What if you choose a five letter word? There are 8938 possible valid words (from a Scrabble dictionary.)

What if you choose a five letter "word" that is a random combination of five lowercase letters? It's 26^5, or 11 million possibilities.

What if you choose a five letter password that is a random combination of upper and lower case letters, numbers and an additional ten punctuation characters? Then it's 62^5, or 916 million possibilities.

In the above example, the 'word based' password is over 100,000 times easier to guess.

Quote

What makes no sense is disallowing "horse" as part of a password because that combination of characters is a dictionary word. That allows an attack algorithm to be designed for which some combinations can be eliminated with absolute certainty without being tried.

But again, it doesn't matter. In the above example, if you excluded all the possible valid five letter words, your search space would go from 916,132,832 to 916,123,894 - not a noticeable difference. On the other hand, trying JUST the five letter words would reduce your search space from 916,132,832 to 8938 - and that is a massive reduction in effort.

If I was trying to crack passwords with a brute force attack, I'd add a "Randall cracker" that would simply try combinations of valid words first off. That way if anyone used such a password, you could find it relatively quickly before you started on the much larger (and thus longer-to-process) space made up of all possible ASCII characters.

[jcd11235 0]

billvon

Right - but that's what Randall is saying; only choose combinations of words for your password.

The hacker's assumption should be that most people aren't going to take Randall's advice, retaining much less secure passwords, making tailoring an attack algorithm to passphrases an inefficient strategy.

billvon

What if you choose a five letter "word" that is a random combination of five lowercase letters? It's 26^5, or 11 million possibilities.

True. If you can easily remember 30 random characters, that's definitely the best strategy. Most people, including me, can't memorize a string of 30 random characters nearly as easily as 4-6 random words. Consequently, most people create passwords that really aren't that secure. A passphrase would be better for them. Feel free to keep using 30 random characters, though. That is more secure. It actually doesn't surprise me that you can do it, but I would argue that you're an outlier.

Quote

If I was trying to crack passwords with a brute force attack, I'd add a "Randall cracker" that would simply try combinations of valid words first off. That way if anyone used such a password, you could find it relatively quickly before you started on the much larger (and thus longer-to-process) space made up of all possible ASCII characters.

That would be a poor and time consuming strategy.

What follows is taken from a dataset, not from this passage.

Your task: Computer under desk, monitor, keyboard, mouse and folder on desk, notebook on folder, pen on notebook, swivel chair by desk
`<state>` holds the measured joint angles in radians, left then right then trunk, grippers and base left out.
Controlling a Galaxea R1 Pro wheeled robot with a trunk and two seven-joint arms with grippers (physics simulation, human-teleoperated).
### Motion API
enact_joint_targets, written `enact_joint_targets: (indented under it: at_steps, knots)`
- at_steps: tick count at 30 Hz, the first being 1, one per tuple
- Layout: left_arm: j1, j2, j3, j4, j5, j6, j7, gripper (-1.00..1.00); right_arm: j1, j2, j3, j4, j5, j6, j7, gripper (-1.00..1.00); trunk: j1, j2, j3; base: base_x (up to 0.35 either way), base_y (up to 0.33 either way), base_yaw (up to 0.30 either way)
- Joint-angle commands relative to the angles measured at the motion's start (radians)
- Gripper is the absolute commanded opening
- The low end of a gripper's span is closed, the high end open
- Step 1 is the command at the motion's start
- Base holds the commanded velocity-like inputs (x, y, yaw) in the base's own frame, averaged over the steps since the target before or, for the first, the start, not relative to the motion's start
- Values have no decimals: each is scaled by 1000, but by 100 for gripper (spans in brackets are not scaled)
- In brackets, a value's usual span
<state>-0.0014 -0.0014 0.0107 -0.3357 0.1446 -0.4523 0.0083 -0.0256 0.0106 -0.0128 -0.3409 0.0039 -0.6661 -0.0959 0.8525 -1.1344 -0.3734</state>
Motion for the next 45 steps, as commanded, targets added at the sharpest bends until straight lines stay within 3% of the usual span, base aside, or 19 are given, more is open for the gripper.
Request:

Those would be nowhere near the low hanging fruit, and not quickly defeated. 20,000 words is a reasonable floor, with random lengths. Four to six words is pretty easy to memorize. Eight to ten not so hard, compared to a similarly secure password of random characters. If you're trying to crack passwords, you'd have much faster success targeting the kinds of passwords Randall advocates replacing.

Randall wasn't selling a passphrase as the ultimate password strategy. He was offering it as a more secure, easier to remember alternative to predictable modifications to single words, which is what many people use, and are sometimes encouraged to use by bad password policies.

My own strategy is different from anything either of us has thus far mentioned, and more secure (albeit frequently incompatible with policy), but Randall's strategy is sound, even if suboptimal.

Math tutoring available. Only $6! per hour! First lesson: Factorials!